Reader Q&A: Acquire/release and sequential consistency

Herb Sutter C++, Concurrency 2013-10-28 2 Minutes

Reader Ernie Cohen emailed me this morning to ask a question about one slide in my atomic<> Weapons talk from last year’s C++ and Beyond:

In your atomic weapons talk (part 1) (updated 2/15/2013) ,page 18, titled “Sc > Acq/Rel Alone: Some examples”, the first example listed “transitivity/causality”:

T0: g = 1; x = 1;

T1: if (x == 1) y = 1;

T2: if (y == 1) assert(g == 1);

I understood you to mean that the assertion might fail if the loads were simple C++11 acquires and the stores were simple C++ releases. But this works just fine with the weaker memory order; the operations in each thread are related by sequenced-before, the communications between the threads create happens-before, and without consumes happens-before is transitive, so there is a happens-before edge from g = 1 to the assertion. Am I missing something?

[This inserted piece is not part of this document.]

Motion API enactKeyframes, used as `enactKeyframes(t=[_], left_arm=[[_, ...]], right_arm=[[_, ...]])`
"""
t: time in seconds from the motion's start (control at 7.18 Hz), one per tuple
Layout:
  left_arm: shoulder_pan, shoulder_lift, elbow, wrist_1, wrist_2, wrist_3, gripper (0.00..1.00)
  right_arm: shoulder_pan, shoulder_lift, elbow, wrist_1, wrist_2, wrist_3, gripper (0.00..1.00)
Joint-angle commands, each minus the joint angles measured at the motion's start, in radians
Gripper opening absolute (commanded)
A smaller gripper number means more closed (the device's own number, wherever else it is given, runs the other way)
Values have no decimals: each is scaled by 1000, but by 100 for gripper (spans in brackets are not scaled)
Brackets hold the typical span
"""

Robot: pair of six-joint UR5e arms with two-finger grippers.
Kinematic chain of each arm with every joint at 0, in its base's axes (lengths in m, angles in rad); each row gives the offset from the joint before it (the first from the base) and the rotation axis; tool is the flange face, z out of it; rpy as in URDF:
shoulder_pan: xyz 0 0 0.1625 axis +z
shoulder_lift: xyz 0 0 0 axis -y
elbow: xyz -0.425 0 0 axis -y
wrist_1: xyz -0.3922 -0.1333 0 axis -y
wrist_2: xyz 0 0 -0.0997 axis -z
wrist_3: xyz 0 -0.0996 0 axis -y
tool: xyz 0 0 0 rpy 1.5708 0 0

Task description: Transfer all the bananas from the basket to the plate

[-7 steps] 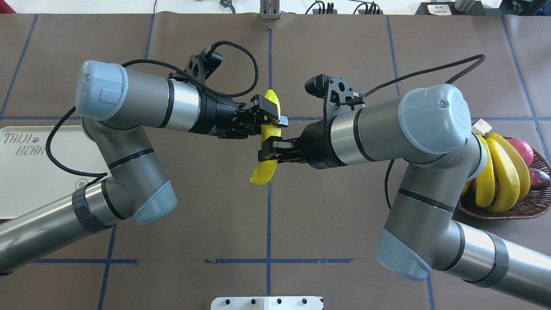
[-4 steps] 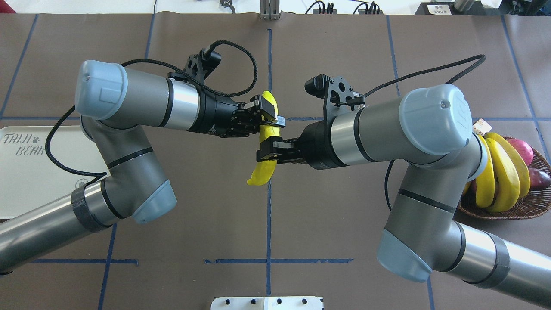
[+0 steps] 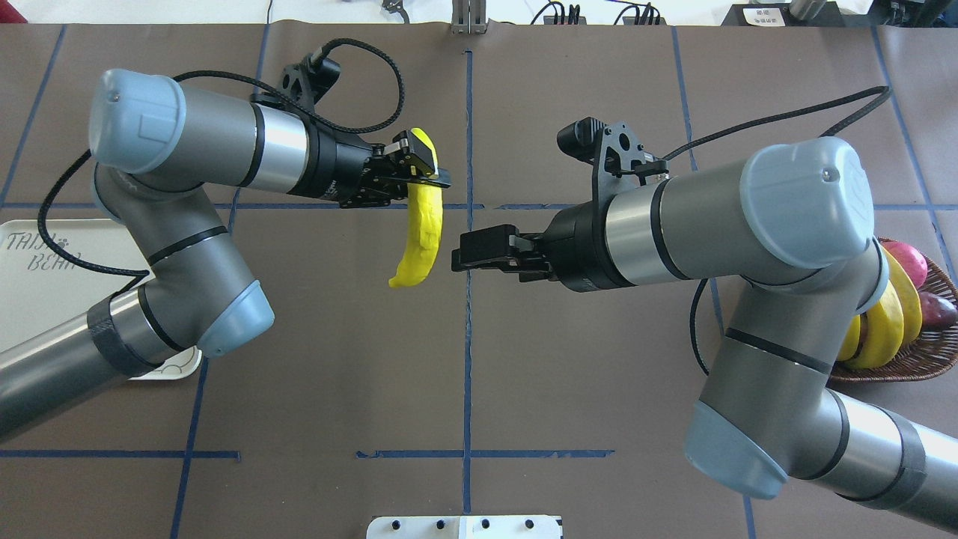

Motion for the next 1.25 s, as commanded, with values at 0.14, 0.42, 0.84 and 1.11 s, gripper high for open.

[Note: g is an ordinary variable, x and y are std::atomic, and all initially zero as usual.] The motivation behind this example, and the other example on the same slide, was to show that when we specified the C++ memory model and atomics, we had to consider more than individual acquire-release pairs in isolation, but also provide additional guarantees to ensure that the whole program was sequentially consistent (SC).

In the above example, yes, we guarantee that the assertion cannot fail with C++ acquire and release semantics, and making sure the memory model required this transitivity is exactly one of the two key points of this example. As you point out, it requires getting the “right” answer when combining sequenced-before and happens-before.

The second point illustrated here is that it was essential to support cases where the programmer could depend on reasoning based on tests of whether a particular write was read and then making SC assumptions based on the outcome of the test, otherwise the whole program wouldn’t be SC.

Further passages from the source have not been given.